Exercise instructions>
The reply should contain all of the data below, word for word.

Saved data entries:
★ ★ ★ ★ ★ ★ ★

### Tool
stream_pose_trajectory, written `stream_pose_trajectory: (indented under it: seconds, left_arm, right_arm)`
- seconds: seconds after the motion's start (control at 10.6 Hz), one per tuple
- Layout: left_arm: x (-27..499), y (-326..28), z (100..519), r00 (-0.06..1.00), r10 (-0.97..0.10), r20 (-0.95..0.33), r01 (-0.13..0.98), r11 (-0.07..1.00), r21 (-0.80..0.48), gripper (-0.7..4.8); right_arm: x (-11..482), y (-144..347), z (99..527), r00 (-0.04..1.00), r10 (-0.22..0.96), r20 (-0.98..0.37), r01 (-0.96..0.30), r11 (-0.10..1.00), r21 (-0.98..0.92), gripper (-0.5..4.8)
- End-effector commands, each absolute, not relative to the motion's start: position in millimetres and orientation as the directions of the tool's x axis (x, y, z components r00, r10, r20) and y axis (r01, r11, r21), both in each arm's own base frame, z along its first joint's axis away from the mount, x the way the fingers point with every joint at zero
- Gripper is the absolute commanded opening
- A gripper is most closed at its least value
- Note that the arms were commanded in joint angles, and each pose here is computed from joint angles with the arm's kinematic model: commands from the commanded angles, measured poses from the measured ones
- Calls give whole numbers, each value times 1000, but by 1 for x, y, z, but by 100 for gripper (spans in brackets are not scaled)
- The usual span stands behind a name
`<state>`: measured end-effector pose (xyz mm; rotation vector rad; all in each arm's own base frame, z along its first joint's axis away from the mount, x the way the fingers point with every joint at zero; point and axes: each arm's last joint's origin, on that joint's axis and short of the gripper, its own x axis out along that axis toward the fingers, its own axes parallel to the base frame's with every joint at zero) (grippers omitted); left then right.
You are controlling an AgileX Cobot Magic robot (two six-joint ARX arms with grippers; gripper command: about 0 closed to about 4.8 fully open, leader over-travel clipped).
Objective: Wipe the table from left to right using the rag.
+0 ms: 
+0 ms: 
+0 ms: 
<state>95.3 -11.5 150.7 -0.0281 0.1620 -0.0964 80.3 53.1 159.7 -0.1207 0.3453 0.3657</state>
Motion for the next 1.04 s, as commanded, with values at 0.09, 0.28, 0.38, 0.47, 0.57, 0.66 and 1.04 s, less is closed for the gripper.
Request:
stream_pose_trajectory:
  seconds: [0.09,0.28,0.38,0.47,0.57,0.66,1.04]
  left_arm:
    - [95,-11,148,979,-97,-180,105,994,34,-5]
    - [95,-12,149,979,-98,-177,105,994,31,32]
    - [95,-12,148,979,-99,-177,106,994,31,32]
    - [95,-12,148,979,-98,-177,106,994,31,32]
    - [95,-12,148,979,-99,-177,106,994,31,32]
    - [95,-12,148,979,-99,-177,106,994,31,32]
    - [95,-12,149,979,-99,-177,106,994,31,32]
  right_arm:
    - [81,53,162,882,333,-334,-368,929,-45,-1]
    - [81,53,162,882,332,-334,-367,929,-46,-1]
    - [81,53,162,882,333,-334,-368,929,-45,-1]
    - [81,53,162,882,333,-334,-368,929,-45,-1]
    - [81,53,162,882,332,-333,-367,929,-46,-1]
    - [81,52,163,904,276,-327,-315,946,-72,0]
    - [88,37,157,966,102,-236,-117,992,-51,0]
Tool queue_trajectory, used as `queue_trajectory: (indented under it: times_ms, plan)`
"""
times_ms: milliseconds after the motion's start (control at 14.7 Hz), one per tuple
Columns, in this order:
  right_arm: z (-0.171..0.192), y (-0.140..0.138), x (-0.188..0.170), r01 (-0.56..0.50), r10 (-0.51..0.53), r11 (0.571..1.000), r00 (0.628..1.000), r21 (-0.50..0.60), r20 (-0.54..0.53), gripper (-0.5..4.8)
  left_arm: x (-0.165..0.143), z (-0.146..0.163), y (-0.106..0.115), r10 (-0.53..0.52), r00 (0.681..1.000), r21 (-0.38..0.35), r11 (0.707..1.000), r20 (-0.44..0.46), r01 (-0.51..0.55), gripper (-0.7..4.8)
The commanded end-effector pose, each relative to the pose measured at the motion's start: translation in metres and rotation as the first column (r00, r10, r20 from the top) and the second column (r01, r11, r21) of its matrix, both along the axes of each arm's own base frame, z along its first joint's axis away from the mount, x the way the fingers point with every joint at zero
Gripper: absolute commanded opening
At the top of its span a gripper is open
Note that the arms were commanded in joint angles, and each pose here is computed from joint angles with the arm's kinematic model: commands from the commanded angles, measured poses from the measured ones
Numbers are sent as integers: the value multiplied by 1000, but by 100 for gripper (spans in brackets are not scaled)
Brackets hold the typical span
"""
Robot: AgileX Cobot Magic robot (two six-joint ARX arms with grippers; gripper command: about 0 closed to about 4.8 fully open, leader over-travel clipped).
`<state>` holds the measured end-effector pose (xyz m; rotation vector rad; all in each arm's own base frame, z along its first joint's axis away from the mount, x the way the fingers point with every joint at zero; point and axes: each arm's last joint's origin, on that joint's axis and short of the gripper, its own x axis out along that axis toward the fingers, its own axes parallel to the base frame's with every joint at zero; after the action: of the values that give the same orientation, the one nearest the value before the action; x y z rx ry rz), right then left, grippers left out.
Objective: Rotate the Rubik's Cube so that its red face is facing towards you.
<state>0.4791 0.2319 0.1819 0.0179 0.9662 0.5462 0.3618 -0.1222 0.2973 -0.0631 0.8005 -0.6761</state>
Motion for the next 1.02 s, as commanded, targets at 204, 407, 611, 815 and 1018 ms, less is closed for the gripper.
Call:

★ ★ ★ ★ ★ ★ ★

Response>
### Tool
stream_pose_trajectory, written `stream_pose_trajectory: (indented under it: seconds, left_arm, right_arm)`
- seconds: seconds after the motion's start (control at 10.6 Hz), one per tuple
- Layout: left_arm: x (-27..499), y (-326..28), z (100..519), r00 (-0.06..1.00), r10 (-0.97..0.10), r20 (-0.95..0.33), r01 (-0.13..0.98), r11 (-0.07..1.00), r21 (-0.80..0.48), gripper (-0.7..4.8); right_arm: x (-11..482), y (-144..347), z (99..527), r00 (-0.04..1.00), r10 (-0.22..0.96), r20 (-0.98..0.37), r01 (-0.96..0.30), r11 (-0.10..1.00), r21 (-0.98..0.92), gripper (-0.5..4.8)
- End-effector commands, each absolute, not relative to the motion's start: position in millimetres and orientation as the directions of the tool's x axis (x, y, z components r00, r10, r20) and y axis (r01, r11, r21), both in each arm's own base frame, z along its first joint's axis away from the mount, x the way the fingers point with every joint at zero
- Gripper is the absolute commanded opening
- A gripper is most closed at its least value
- Note that the arms were commanded in joint angles, and each pose here is computed from joint angles with the arm's kinematic model: commands from the commanded angles, measured poses from the measured ones
- Calls give whole numbers, each value times 1000, but by 1 for x, y, z, but by 100 for gripper (spans in brackets are not scaled)
- The usual span stands behind a name
`<state>`: measured end-effector pose (xyz mm; rotation vector rad; all in each arm's own base frame, z along its first joint's axis away from the mount, x the way the fingers point with every joint at zero; point and axes: each arm's last joint's origin, on that joint's axis and short of the gripper, its own x axis out along that axis toward the fingers, its own axes parallel to the base frame's with every joint at zero) (grippers omitted); left then right.
You are controlling an AgileX Cobot Magic robot (two six-joint ARX arms with grippers; gripper command: about 0 closed to about 4.8 fully open, leader over-travel clipped).
Objective: Wipe the table from left to right using the rag.
+0 ms: 
+0 ms: 
+0 ms: 
<state>95.3 -11.5 150.7 -0.0281 0.1620 -0.0964 80.3 53.1 159.7 -0.1207 0.3453 0.3657</state>
Motion for the next 1.04 s, as commanded, with values at 0.09, 0.28, 0.38, 0.47, 0.57, 0.66 and 1.04 s, less is closed for the gripper.
Request:
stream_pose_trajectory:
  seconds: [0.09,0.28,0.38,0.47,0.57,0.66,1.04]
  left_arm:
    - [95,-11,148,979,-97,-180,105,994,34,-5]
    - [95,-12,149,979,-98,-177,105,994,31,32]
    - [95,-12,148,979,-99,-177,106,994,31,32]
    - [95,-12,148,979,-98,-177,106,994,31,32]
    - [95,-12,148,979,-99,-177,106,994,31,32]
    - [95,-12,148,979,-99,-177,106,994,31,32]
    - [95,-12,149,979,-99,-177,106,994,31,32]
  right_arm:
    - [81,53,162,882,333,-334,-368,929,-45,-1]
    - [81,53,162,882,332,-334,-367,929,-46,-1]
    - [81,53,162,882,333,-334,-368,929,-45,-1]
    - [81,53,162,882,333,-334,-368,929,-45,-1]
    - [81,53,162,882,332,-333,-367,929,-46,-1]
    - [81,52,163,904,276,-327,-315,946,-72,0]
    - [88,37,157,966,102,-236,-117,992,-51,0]
Tool queue_trajectory, used as `queue_trajectory: (indented under it: times_ms, plan)`
"""
times_ms: milliseconds after the motion's start (control at 14.7 Hz), one per tuple
Columns, in this order:
  right_arm: z (-0.171..0.192), y (-0.140..0.138), x (-0.188..0.170), r01 (-0.56..0.50), r10 (-0.51..0.53), r11 (0.571..1.000), r00 (0.628..1.000), r21 (-0.50..0.60), r20 (-0.54..0.53), gripper (-0.5..4.8)
  left_arm: x (-0.165..0.143), z (-0.146..0.163), y (-0.106..0.115), r10 (-0.53..0.52), r00 (0.681..1.000), r21 (-0.38..0.35), r11 (0.707..1.000), r20 (-0.44..0.46), r01 (-0.51..0.55), gripper (-0.7..4.8)
The commanded end-effector pose, each relative to the pose measured at the motion's start: translation in metres and rotation as the first column (r00, r10, r20 from the top) and the second column (r01, r11, r21) of its matrix, both along the axes of each arm's own base frame, z along its first joint's axis away from the mount, x the way the fingers point with every joint at zero
Gripper: absolute commanded opening
At the top of its span a gripper is open
Note that the arms were commanded in joint angles, and each pose here is computed from joint angles with the arm's kinematic model: commands from the commanded angles, measured poses from the measured ones
Numbers are sent as integers: the value multiplied by 1000, but by 100 for gripper (spans in brackets are not scaled)
Brackets hold the typical span
"""
Robot: AgileX Cobot Magic robot (two six-joint ARX arms with grippers; gripper command: about 0 closed to about 4.8 fully open, leader over-travel clipped).
`<state>` holds the measured end-effector pose (xyz m; rotation vector rad; all in each arm's own base frame, z along its first joint's axis away from the mount, x the way the fingers point with every joint at zero; point and axes: each arm's last joint's origin, on that joint's axis and short of the gripper, its own x axis out along that axis toward the fingers, its own axes parallel to the base frame's with every joint at zero; after the action: of the values that give the same orientation, the one nearest the value before the action; x y z rx ry rz), right then left, grippers left out.
Objective: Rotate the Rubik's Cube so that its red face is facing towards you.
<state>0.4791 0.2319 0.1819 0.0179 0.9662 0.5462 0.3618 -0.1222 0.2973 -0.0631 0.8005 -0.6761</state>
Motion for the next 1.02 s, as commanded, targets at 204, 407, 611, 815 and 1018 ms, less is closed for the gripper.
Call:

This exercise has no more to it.